# Work task
Answer with one figure only, the number of lines below in which "target" occurs.

# Source data
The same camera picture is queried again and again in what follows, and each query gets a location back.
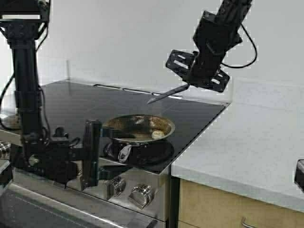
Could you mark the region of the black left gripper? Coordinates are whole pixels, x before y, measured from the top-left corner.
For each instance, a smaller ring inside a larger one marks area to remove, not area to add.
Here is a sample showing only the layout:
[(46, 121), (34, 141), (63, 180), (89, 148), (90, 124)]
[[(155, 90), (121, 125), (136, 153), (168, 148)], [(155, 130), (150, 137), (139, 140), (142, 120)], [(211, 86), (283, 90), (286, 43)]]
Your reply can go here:
[[(69, 140), (69, 134), (63, 127), (58, 127), (54, 134), (43, 128), (43, 140), (38, 147), (32, 144), (30, 148), (12, 144), (10, 146), (10, 161), (12, 166), (35, 175), (67, 185), (76, 178), (78, 167), (72, 160), (72, 151), (78, 150), (81, 138)], [(112, 128), (103, 126), (100, 120), (86, 120), (83, 140), (95, 137), (110, 138)], [(88, 157), (83, 160), (80, 189), (98, 186), (100, 180), (109, 181), (128, 171), (128, 166), (104, 165), (99, 166), (99, 144), (91, 142), (84, 145)]]

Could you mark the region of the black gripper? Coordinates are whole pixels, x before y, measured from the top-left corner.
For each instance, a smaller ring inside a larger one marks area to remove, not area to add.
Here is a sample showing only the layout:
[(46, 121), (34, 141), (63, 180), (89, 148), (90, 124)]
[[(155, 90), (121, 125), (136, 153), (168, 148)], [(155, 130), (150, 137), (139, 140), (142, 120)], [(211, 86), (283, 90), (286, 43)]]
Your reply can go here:
[(216, 21), (216, 15), (204, 11), (193, 36), (198, 48), (192, 53), (172, 50), (165, 66), (183, 81), (195, 87), (223, 93), (230, 76), (221, 69), (226, 53), (242, 43), (237, 30), (231, 24)]

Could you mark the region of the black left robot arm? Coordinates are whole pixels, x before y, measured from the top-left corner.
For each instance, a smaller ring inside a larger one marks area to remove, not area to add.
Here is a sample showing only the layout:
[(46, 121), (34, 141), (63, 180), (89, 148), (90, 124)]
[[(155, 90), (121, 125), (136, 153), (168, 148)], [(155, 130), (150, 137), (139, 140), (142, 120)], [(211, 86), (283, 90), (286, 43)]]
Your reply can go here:
[(109, 138), (129, 146), (142, 147), (155, 144), (156, 140), (145, 140), (141, 133), (150, 133), (154, 127), (151, 118), (140, 115), (141, 124), (135, 124), (135, 115), (118, 117), (120, 123), (110, 127), (99, 120), (86, 120), (82, 138), (70, 140), (64, 129), (51, 131), (46, 113), (45, 92), (38, 82), (36, 40), (48, 35), (51, 4), (41, 0), (3, 0), (0, 3), (0, 30), (12, 51), (15, 82), (15, 102), (19, 117), (22, 151), (10, 160), (12, 166), (23, 158), (29, 171), (42, 174), (48, 172), (55, 178), (68, 182), (69, 164), (82, 161), (85, 187), (98, 185), (100, 179), (98, 159), (101, 138)]

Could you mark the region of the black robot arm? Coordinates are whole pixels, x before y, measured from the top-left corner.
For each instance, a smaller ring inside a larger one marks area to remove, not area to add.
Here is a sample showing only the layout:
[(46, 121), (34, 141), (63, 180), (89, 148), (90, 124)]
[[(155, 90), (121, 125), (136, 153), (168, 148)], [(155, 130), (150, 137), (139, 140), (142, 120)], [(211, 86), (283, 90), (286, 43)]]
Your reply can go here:
[(249, 0), (224, 0), (216, 14), (204, 11), (193, 35), (196, 51), (173, 50), (166, 67), (185, 83), (222, 93), (230, 76), (221, 69), (229, 50), (242, 43), (238, 30), (251, 7)]

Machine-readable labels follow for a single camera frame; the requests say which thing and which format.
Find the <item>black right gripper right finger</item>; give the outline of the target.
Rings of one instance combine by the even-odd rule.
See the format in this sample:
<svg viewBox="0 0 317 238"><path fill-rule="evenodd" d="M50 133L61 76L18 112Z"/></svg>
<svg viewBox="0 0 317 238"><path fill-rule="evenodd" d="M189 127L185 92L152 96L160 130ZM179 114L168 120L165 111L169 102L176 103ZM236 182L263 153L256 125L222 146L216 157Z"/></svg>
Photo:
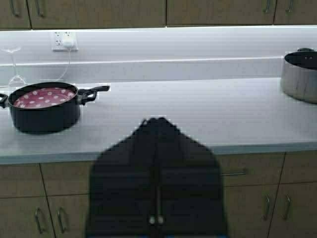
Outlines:
<svg viewBox="0 0 317 238"><path fill-rule="evenodd" d="M208 147L159 118L157 201L163 238L226 238L220 165Z"/></svg>

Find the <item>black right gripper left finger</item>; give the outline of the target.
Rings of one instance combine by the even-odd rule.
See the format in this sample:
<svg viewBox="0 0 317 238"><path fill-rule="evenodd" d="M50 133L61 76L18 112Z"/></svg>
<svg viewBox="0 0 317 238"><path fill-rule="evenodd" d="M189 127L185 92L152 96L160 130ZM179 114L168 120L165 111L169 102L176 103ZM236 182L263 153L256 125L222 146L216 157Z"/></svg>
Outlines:
<svg viewBox="0 0 317 238"><path fill-rule="evenodd" d="M154 214L151 166L156 119L103 151L89 177L87 238L149 238Z"/></svg>

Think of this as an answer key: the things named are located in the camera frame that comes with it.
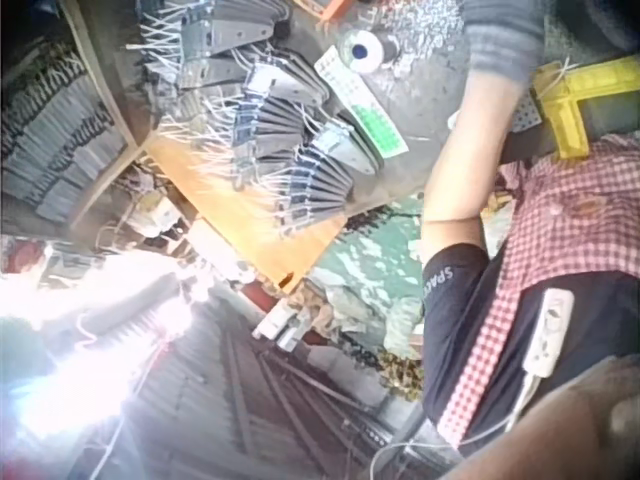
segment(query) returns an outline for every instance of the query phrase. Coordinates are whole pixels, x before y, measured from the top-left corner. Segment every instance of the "brown wood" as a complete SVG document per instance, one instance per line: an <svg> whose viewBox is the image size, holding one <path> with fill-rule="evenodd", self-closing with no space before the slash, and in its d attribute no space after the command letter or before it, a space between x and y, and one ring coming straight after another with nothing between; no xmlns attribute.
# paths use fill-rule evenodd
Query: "brown wood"
<svg viewBox="0 0 640 480"><path fill-rule="evenodd" d="M202 160L188 145L156 136L147 153L200 214L232 245L240 257L291 292L340 233L346 218L313 225L293 238L280 238L266 215L264 197L252 189L235 192L228 180L198 173Z"/></svg>
<svg viewBox="0 0 640 480"><path fill-rule="evenodd" d="M98 197L107 189L111 183L131 165L131 163L142 155L144 146L137 147L130 145L116 158L111 165L105 168L95 182L91 184L82 194L73 213L69 217L69 229L73 230L77 227L82 217L87 213L91 206L98 200Z"/></svg>

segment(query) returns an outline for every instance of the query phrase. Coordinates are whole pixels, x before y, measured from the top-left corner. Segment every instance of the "tape roll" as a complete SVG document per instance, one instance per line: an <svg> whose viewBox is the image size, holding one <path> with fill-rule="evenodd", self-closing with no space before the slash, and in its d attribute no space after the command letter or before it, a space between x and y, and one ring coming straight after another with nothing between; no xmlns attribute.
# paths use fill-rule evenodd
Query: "tape roll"
<svg viewBox="0 0 640 480"><path fill-rule="evenodd" d="M367 74L393 61L398 56L398 44L384 32L351 30L340 40L338 51L349 69Z"/></svg>

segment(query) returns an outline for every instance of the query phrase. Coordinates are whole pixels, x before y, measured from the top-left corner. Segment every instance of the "hand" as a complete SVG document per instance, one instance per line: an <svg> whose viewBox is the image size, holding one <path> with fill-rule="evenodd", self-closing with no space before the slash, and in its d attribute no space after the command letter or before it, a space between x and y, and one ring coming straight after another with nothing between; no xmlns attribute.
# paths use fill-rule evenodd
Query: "hand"
<svg viewBox="0 0 640 480"><path fill-rule="evenodd" d="M598 363L545 397L521 427L554 428L546 448L593 464L591 478L637 478L629 475L640 471L640 355Z"/></svg>

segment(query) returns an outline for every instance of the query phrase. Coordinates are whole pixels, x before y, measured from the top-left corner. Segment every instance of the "red object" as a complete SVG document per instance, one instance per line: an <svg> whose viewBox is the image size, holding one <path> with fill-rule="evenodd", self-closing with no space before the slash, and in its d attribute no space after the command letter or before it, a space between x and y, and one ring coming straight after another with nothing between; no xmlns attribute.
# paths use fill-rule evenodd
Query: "red object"
<svg viewBox="0 0 640 480"><path fill-rule="evenodd" d="M518 210L489 314L438 423L438 431L454 447L464 438L495 371L523 290L586 272L621 271L640 278L638 142L608 135L591 152L570 169L553 155L528 171L520 162L500 169ZM624 204L617 201L622 196Z"/></svg>
<svg viewBox="0 0 640 480"><path fill-rule="evenodd" d="M262 283L257 280L245 285L240 291L265 313L269 313L278 303L278 299L265 292Z"/></svg>
<svg viewBox="0 0 640 480"><path fill-rule="evenodd" d="M44 255L44 242L16 240L3 273L25 273L36 266Z"/></svg>

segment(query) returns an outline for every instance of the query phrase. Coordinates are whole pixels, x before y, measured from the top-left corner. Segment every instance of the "metal rod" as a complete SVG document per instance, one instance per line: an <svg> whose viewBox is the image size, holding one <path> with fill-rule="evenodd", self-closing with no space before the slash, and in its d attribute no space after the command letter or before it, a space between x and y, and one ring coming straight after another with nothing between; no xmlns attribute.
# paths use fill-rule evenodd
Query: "metal rod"
<svg viewBox="0 0 640 480"><path fill-rule="evenodd" d="M368 406L363 405L363 404L361 404L359 402L356 402L355 400L352 400L349 397L346 397L345 395L342 395L341 393L338 393L338 392L330 389L326 385L323 385L322 383L318 382L317 380L311 378L306 373L301 372L296 367L294 367L292 365L289 365L287 362L279 359L278 357L276 357L274 355L269 355L268 358L270 360L272 360L273 362L277 363L279 366L281 366L285 370L293 373L295 376L297 376L301 380L305 381L309 385L311 385L313 387L316 387L318 390L322 390L324 393L326 393L327 395L335 398L336 400L339 400L342 403L345 403L345 404L347 404L347 405L349 405L349 406L351 406L353 408L357 408L358 410L362 410L363 412L369 412L371 410L371 407L368 407Z"/></svg>

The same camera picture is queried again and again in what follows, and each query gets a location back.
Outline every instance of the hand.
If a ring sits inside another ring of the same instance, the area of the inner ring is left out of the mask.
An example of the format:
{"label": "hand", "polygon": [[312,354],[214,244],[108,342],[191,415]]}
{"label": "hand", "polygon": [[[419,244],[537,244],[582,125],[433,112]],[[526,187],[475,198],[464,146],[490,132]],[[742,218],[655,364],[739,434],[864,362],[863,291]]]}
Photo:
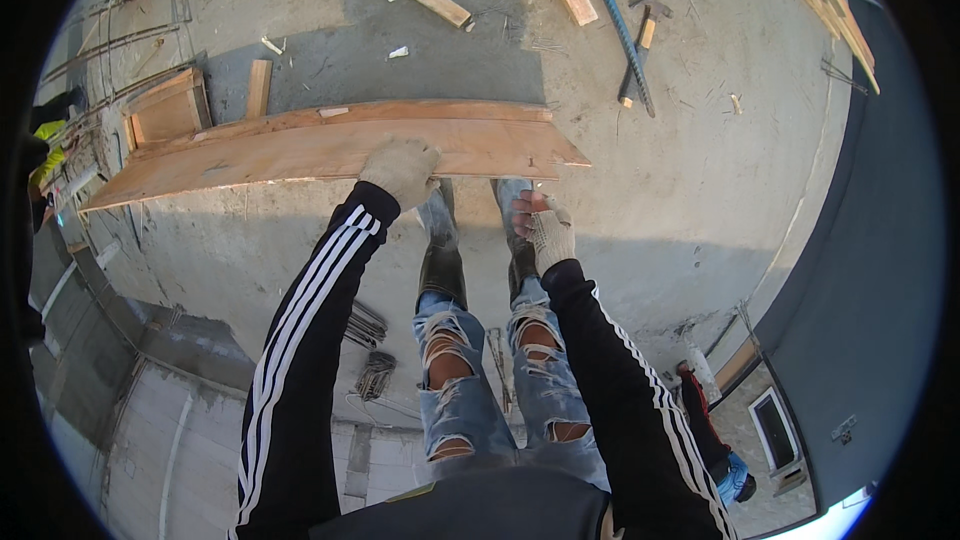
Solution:
{"label": "hand", "polygon": [[440,186],[440,180],[430,179],[439,162],[440,149],[421,138],[388,138],[366,157],[357,179],[390,193],[403,213]]}
{"label": "hand", "polygon": [[522,189],[512,206],[522,211],[513,216],[513,231],[533,243],[537,273],[543,276],[560,261],[576,259],[573,217],[567,207],[553,196],[531,189]]}

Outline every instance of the hammer head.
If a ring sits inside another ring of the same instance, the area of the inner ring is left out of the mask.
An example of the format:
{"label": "hammer head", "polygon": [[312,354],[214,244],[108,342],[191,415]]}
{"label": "hammer head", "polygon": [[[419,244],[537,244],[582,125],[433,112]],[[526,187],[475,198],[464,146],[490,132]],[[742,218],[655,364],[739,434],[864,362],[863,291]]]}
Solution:
{"label": "hammer head", "polygon": [[673,9],[663,4],[659,0],[630,0],[627,3],[631,9],[635,9],[639,6],[647,9],[647,17],[657,22],[661,17],[667,19],[673,18]]}

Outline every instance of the concrete wall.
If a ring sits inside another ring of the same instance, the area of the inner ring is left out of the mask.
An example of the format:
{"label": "concrete wall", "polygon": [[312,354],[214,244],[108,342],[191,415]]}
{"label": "concrete wall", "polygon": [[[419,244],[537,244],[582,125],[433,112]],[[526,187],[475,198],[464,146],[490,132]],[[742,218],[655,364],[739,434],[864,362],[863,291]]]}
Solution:
{"label": "concrete wall", "polygon": [[[167,462],[188,396],[192,402],[174,453],[166,537],[221,540],[234,522],[246,398],[147,363],[130,391],[106,467],[102,516],[118,538],[158,536]],[[423,438],[420,431],[334,422],[333,469],[342,512],[413,489],[413,465],[426,460]],[[356,482],[352,494],[350,478]]]}
{"label": "concrete wall", "polygon": [[779,484],[771,479],[770,465],[761,437],[750,417],[750,404],[774,386],[766,366],[753,369],[738,387],[726,396],[710,419],[717,436],[736,451],[756,478],[756,493],[746,502],[734,502],[727,510],[741,538],[779,530],[816,513],[810,478],[797,488],[774,497]]}
{"label": "concrete wall", "polygon": [[[844,153],[811,242],[756,332],[801,430],[819,499],[880,481],[920,398],[947,265],[936,131],[906,45],[850,0],[879,96],[854,93]],[[859,69],[854,76],[866,84]],[[855,416],[846,445],[833,438]]]}
{"label": "concrete wall", "polygon": [[[53,220],[35,237],[33,257],[30,300],[42,309],[73,263]],[[74,257],[78,266],[56,295],[45,341],[33,347],[30,361],[54,445],[79,492],[97,510],[114,407],[129,387],[137,361],[123,328],[133,334],[137,328],[110,316],[119,299],[106,290],[90,249]]]}

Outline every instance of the striped sleeve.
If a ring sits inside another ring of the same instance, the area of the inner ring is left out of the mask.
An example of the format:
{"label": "striped sleeve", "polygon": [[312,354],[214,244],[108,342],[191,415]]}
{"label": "striped sleeve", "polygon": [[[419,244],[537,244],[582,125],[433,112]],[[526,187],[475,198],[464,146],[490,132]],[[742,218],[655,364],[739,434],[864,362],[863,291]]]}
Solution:
{"label": "striped sleeve", "polygon": [[637,346],[600,305],[580,262],[543,275],[626,538],[736,539],[690,427]]}
{"label": "striped sleeve", "polygon": [[306,538],[340,514],[330,446],[340,343],[360,276],[399,214],[389,193],[357,182],[276,310],[246,396],[229,538]]}

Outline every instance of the torn jeans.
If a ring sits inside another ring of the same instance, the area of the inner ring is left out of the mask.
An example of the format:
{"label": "torn jeans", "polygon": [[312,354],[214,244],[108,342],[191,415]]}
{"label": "torn jeans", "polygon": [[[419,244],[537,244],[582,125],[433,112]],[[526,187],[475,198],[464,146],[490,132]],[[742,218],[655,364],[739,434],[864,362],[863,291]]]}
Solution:
{"label": "torn jeans", "polygon": [[[550,439],[553,423],[590,423],[590,416],[570,371],[557,316],[549,304],[550,299],[535,276],[523,280],[520,294],[510,304],[507,340],[513,354],[516,399],[527,431],[527,444],[519,449],[484,375],[483,326],[450,296],[432,290],[421,295],[413,331],[423,364],[420,418],[428,462],[414,467],[418,485],[476,469],[530,465],[564,471],[610,492],[593,427],[575,440]],[[559,349],[537,344],[518,349],[526,328],[537,324],[548,330]],[[451,378],[443,388],[431,390],[425,354],[427,340],[434,338],[437,331],[448,331],[447,336],[464,339],[465,344],[456,342],[455,348],[440,351],[431,348],[432,358],[442,353],[459,354],[469,364],[472,375]],[[530,353],[546,354],[547,358],[530,359]],[[472,453],[429,461],[438,447],[452,438],[465,441]]]}

# Task solution
2